By the time the pregnancy is in the ninth month, the baby is fully formed and developed and the last two weeks of the month will be used for weight gain. The baby will move less, as the space is limited, however occasional kicks and jabs will still be felt throughout the day. Many babies may actually suffer from hiccups in the womb – this is perfectly natural and the mom will instantly recognise the strange sounds and movements coming from the womb to be hiccups.

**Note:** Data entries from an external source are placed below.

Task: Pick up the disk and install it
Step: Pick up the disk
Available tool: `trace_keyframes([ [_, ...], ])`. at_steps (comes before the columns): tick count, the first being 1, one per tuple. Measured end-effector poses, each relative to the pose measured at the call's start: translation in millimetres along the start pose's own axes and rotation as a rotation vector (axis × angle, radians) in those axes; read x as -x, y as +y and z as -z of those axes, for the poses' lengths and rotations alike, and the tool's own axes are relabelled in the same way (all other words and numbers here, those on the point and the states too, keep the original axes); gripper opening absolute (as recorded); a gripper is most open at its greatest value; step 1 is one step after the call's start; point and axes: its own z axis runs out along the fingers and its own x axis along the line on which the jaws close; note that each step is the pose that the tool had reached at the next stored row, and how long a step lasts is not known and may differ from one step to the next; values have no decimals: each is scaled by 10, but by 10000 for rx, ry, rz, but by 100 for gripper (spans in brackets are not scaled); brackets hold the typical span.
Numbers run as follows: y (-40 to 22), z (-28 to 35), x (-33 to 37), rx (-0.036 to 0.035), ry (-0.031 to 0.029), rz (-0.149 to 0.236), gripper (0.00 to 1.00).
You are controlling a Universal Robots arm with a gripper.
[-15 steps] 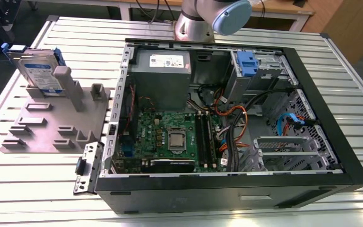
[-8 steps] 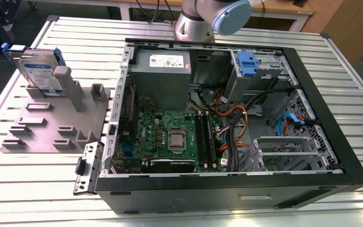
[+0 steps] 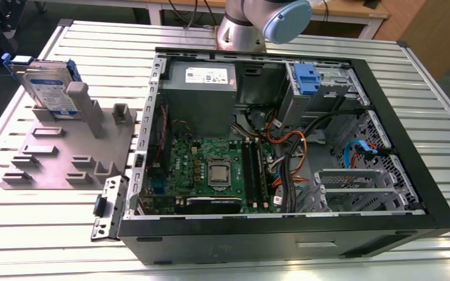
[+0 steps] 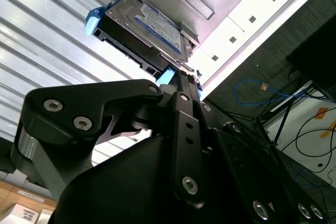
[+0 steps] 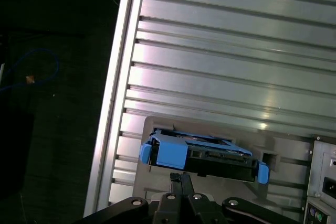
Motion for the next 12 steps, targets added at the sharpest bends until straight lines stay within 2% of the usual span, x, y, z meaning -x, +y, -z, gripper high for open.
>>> trace_keyframes([
  [12, 0, 0, 0, -1, 8, 172, 11],
])
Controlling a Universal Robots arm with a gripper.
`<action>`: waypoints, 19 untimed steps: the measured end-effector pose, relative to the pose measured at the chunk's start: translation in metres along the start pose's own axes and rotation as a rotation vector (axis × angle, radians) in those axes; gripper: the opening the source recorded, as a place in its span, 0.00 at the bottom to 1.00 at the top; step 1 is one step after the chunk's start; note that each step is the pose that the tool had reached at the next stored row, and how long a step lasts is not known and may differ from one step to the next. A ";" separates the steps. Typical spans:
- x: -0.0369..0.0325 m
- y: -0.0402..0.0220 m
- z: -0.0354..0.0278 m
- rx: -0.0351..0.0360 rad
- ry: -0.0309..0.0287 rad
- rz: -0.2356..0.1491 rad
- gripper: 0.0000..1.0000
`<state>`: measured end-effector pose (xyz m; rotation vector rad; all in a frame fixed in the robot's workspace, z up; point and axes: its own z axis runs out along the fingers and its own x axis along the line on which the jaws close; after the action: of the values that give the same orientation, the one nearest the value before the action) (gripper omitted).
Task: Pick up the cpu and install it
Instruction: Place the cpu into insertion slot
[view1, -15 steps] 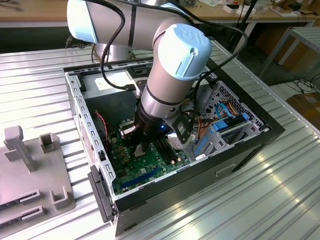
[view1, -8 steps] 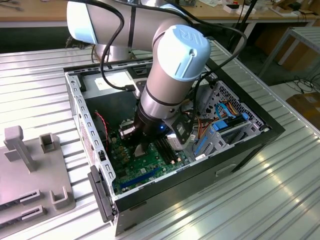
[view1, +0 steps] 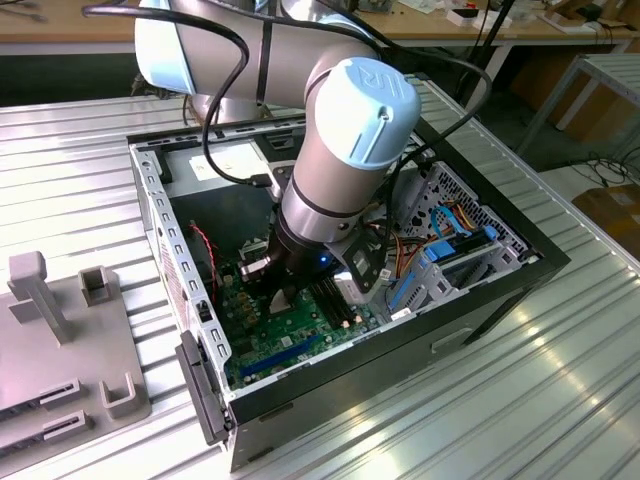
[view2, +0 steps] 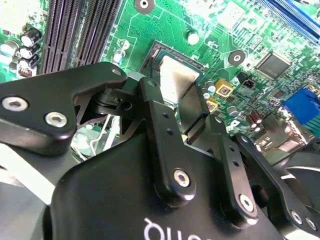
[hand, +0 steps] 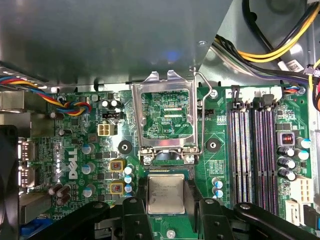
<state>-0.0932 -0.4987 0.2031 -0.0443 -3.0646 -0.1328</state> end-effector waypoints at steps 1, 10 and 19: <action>0.0000 -0.0001 0.0002 -0.0004 -0.0004 0.003 0.43; 0.0000 -0.0011 0.0001 -0.0008 -0.0002 0.002 0.43; 0.0000 -0.0017 0.0001 -0.0008 -0.0002 0.002 0.43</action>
<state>-0.0932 -0.5004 0.2028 -0.0479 -3.0647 -0.1339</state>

To prepare moms for the upcoming labour, -Braxton Hicks’ contractions will become more regular. Closer to the due date, mom will rejoice when -lightning’ occurs, and this happens when the baby drops and she is able to breath and less pressure is on her internal organs, however in the birth position, the pelvic bones and inner thighs may start to ache.

The changes may be vast and uncomfortable but usually pregnant moms are high on life and look forward to meeting their new son or daughter with each passing month. Enjoy your 40 week journey and keep a photograph journal of your growing -baby bump’!